土壤中微生物怎樣分離純化培養

取10cm左右深層土壤10g備用製備土壤稀釋液：稱取土壤1g，放入有99mL無菌水的三角瓶中，振盪均勻，即為稀釋10－2的土壤懸液然後進行十倍梯度稀釋，依次製備稀釋度的土壤稀釋液；按培養基配方各配置牛肉膏蛋白腖瓊脂培養基、馬丁氏培養基、高氏Ⅰ號培養基各100ml。滅菌後分別倒3個平板.；用無菌吸管吸取0.1ml相應濃度土壤稀釋液，以無菌操作技術接種在平板上,塗布均勻。

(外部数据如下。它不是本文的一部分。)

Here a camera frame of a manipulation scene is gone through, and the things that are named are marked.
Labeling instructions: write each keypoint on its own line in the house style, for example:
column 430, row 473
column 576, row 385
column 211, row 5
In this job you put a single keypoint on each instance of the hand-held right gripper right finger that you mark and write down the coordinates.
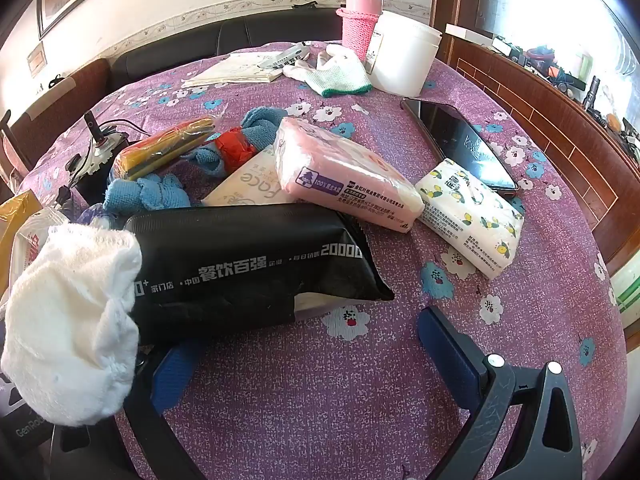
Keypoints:
column 450, row 355

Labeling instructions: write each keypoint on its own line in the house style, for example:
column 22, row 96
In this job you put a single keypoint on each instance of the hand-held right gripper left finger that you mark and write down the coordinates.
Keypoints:
column 172, row 375

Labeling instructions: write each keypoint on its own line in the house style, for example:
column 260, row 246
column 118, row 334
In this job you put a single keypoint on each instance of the black tissue packet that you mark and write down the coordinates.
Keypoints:
column 240, row 270

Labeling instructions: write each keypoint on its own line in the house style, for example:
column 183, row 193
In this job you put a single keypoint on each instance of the lemon print tissue packet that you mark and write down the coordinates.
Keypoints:
column 465, row 220

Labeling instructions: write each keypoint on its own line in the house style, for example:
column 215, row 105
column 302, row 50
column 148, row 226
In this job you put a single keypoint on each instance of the beige tissue packet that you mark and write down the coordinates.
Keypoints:
column 250, row 182

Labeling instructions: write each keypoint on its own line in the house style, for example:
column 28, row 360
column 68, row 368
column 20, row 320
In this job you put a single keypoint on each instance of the pink tissue packet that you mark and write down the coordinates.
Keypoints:
column 340, row 175

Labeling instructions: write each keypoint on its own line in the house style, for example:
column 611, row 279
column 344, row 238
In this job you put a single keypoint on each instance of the yellow cardboard box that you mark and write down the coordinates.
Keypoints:
column 20, row 207

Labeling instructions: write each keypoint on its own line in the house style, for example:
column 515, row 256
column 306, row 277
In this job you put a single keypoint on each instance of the yellow green red sponge pack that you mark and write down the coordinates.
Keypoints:
column 160, row 147

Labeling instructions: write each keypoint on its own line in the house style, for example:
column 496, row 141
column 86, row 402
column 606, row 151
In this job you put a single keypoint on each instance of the blue cloth with red band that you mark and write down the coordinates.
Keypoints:
column 235, row 147

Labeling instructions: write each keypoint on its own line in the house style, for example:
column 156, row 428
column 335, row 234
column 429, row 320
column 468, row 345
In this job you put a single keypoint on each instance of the purple floral tablecloth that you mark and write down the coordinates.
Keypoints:
column 350, row 400

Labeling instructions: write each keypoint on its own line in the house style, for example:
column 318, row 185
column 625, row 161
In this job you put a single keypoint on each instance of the blue knotted cloth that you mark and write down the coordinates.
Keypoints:
column 150, row 192

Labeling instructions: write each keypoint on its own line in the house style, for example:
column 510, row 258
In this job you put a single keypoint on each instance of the clear wrapped white tissue pack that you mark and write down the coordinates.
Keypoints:
column 35, row 245

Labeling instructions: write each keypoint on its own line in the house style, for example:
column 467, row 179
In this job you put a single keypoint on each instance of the black smartphone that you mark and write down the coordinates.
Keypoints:
column 455, row 135

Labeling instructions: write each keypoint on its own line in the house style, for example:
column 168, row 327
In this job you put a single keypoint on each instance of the black cylindrical device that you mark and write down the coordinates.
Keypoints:
column 117, row 147

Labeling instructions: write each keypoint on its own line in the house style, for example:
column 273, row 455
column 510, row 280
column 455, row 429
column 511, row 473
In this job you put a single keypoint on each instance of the wooden cabinet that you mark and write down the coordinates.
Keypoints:
column 540, row 105

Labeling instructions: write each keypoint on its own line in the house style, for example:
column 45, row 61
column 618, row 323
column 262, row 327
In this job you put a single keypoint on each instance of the white knit glove green cuff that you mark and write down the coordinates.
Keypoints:
column 330, row 82

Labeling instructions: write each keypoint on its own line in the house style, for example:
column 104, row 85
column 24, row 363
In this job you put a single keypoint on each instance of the dark wooden chair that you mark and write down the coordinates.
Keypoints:
column 6, row 127

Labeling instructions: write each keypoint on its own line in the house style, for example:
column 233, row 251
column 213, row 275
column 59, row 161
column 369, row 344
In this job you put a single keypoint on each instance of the white plastic jar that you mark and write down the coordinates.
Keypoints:
column 400, row 60

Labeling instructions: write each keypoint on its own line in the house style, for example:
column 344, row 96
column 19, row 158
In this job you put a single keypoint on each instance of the pile of assorted tools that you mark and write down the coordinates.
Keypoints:
column 565, row 67

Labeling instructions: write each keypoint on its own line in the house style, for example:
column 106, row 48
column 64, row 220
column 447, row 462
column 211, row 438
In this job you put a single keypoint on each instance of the white power strip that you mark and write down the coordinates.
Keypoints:
column 235, row 70

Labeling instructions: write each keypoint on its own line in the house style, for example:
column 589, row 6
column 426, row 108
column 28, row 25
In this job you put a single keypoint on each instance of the black sofa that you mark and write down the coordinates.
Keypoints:
column 200, row 40

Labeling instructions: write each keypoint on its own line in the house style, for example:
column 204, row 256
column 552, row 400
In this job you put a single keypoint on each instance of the white remote control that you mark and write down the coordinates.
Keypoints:
column 287, row 55

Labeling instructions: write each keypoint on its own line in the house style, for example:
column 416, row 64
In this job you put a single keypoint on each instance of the pink bottle with knitted sleeve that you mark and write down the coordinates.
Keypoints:
column 357, row 25

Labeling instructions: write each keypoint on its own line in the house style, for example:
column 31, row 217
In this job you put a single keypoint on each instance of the small wall notice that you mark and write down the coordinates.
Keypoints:
column 36, row 59

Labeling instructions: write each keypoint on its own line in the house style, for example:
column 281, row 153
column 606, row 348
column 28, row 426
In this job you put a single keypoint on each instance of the wooden door frame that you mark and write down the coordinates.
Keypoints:
column 445, row 0

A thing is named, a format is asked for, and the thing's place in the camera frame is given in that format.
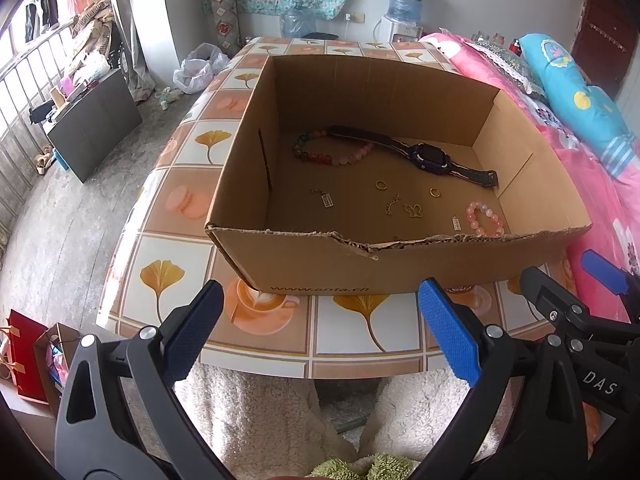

細菌選用三個稀釋度接種於牛肉膏蛋白腖瓊脂培養基，放線菌與黴菌選用三個稀釋度，分別接種於高氏Ⅰ號培養基、馬丁氏培養基；細菌平板於37℃恆温培養1～2d，放線菌於30℃培養2～3d，黴菌於30℃培養3～5d ； 用稀釋水樣檢測平板的菌落計數方法進行計數,報告細菌總數/(CFU·ml-1) ；挑取典型菌落接種於相應平板，培養條件同上,培養純化。